The survival of the former commie individuals is another thing, there was never a great purge, some switched to other parties, from right to left, or moved to the business life, continued their professions, even in sensitive areas like secret services etc.

But it is interesting to think about how it shaped the mentality of the population in general, even if they are now anti-communist, voting for other parties and seemingly the country being very right wing. There is certainly a tendency toward authoritarianism, paternalism, strong leader... but i can't tell if it is a result of the 40 years communist rule producing a Homo Sovieticus (or Homo Kadaricus in case of Hungary), or does it go deeper and it is a legacy of hundreds of years of feudalism and continuing serf mentality (there never was a true strong urban civic class), or just a result of disappointment with the 1990s-2000s. I don't know the answer, all can be true.
Jan 2016
Collapsed wave
I'm very curious what the reality in post cold war eastern European nations is regarding the apologetic's or even existence of communist or hard line Marxist socialist parties is. What I mean is, how would the average citizen in Poland, Romania, ex-Czechoslovakia, Baltic countries etc. react or how they react to Marxism, those who deny or downplay soviet-communist crimes against humanity?

There is no such thing as an average citizen on this question. People tend to be polar opposites on this, with majority of young people being anti-marxist, while a significant percentage of old people tending to the good old times when they were young and could walk without pain in the joints

Mar 2019
Yeah, do tell me more about it:

(blue = right, red = left, pink = communist)
I really appreciate your effort, but it's a little too simplistic approach to the issue.

I'm pretty sure that what I've said is true as I have first-hand experience from these countries (SE Europe).

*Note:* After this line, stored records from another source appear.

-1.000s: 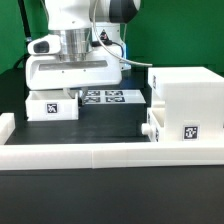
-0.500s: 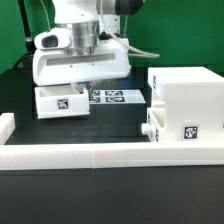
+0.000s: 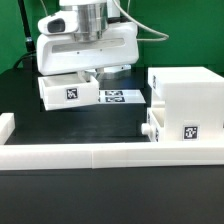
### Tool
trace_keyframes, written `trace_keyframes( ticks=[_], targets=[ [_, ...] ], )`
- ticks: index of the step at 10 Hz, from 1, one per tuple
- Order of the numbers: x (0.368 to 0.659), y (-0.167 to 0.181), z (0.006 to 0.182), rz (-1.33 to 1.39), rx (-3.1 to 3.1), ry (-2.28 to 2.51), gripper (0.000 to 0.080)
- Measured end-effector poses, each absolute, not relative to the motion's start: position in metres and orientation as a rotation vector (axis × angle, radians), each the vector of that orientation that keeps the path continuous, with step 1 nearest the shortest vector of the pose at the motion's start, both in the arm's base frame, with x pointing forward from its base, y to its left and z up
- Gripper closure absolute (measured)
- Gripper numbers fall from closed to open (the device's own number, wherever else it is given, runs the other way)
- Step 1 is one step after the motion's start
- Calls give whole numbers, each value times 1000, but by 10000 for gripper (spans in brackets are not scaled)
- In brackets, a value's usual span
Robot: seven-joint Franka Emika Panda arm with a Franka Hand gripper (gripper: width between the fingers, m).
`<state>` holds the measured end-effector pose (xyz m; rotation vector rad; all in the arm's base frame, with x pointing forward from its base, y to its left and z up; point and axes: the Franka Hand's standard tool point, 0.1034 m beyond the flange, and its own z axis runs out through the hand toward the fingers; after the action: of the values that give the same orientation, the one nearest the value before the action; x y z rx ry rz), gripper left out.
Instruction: Assemble drawer
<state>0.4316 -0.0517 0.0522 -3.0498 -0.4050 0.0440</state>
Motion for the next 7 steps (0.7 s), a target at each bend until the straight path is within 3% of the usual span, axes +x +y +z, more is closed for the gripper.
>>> trace_keyframes(
  ticks=[2,6,7],
  targets=[
    [433,-56,51,31,-2988,-722,757],
    [470,-59,67,28,-2767,-1381,757],
    [468,-60,65,26,-2724,-1463,757]
  ],
)
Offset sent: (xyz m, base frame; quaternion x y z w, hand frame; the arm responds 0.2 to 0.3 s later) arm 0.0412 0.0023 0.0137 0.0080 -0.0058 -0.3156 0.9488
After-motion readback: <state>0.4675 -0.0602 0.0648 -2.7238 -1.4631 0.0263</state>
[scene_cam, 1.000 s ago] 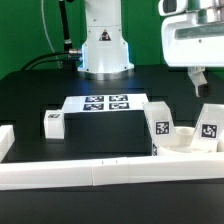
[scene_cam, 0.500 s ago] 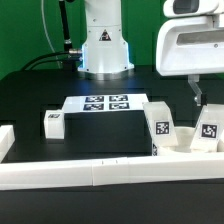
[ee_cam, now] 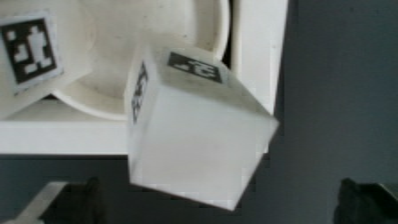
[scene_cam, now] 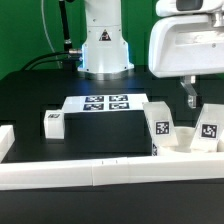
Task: Assemble stool
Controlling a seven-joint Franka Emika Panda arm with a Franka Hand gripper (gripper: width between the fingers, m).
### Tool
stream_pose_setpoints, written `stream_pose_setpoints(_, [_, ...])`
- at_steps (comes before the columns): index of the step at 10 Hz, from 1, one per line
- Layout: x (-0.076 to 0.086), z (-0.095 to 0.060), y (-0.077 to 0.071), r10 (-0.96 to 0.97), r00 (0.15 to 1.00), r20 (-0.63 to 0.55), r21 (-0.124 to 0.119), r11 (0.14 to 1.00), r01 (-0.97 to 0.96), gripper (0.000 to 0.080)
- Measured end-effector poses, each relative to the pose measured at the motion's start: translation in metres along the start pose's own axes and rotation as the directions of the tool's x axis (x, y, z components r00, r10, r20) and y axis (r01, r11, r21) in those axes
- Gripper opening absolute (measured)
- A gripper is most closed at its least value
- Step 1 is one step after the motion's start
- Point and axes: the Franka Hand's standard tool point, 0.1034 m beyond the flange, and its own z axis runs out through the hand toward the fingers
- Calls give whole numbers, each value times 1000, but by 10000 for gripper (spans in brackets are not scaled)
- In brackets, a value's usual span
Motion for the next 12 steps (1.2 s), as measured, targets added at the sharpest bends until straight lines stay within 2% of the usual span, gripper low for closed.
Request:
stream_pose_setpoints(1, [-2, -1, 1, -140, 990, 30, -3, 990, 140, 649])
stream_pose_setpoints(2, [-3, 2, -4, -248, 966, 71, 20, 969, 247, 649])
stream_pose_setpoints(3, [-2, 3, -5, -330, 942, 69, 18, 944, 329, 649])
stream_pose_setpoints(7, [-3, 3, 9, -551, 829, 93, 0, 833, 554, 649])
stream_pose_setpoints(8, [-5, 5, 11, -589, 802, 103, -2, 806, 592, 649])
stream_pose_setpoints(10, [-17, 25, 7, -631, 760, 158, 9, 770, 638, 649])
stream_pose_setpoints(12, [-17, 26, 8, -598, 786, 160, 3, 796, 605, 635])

On a side note : the latest map is of 2011. I think Politics have changed a few times after that.
You can hardly tell that Macron's politics are of the right spectrum as well. In the best case scenario they can be considered centrist, but it's still more on the left side.
Likes: Futurist
Jul 2014
I am with armageddon87 on this.
Well, officialy, people despise comunists. There is active comunist party in Slovakia. In last elected they gained 0,61% votes. But.. there is big but. First of all, since 2010, the strongest party in Slovakia is SMER - socialist democratic party. Their highest achievement was around 40% in elections. Many of their members are ex-communists or their descendats. Also, 9 out of 10 political parties has **** load of ex-communist among its members. Even right wing parties are full of communists. Our current president is son of communist official and he also was member of party. Our minister of foreign was part of communist party. There is even member of ŠTB (political secret police) among right wing party. Suma summarum, many "hard core" members of communist party just changed their masks. Now they stand in front of people calling for "freedom of speech", more EU, more NATO, using antiRussian rhetorics etc. They are same people they just "changed the sides." As much as they were communist, just as much they are "democrats" now, yet still use communist practices. Missing backbone is basic requirement for standard politician in ex-soviet block.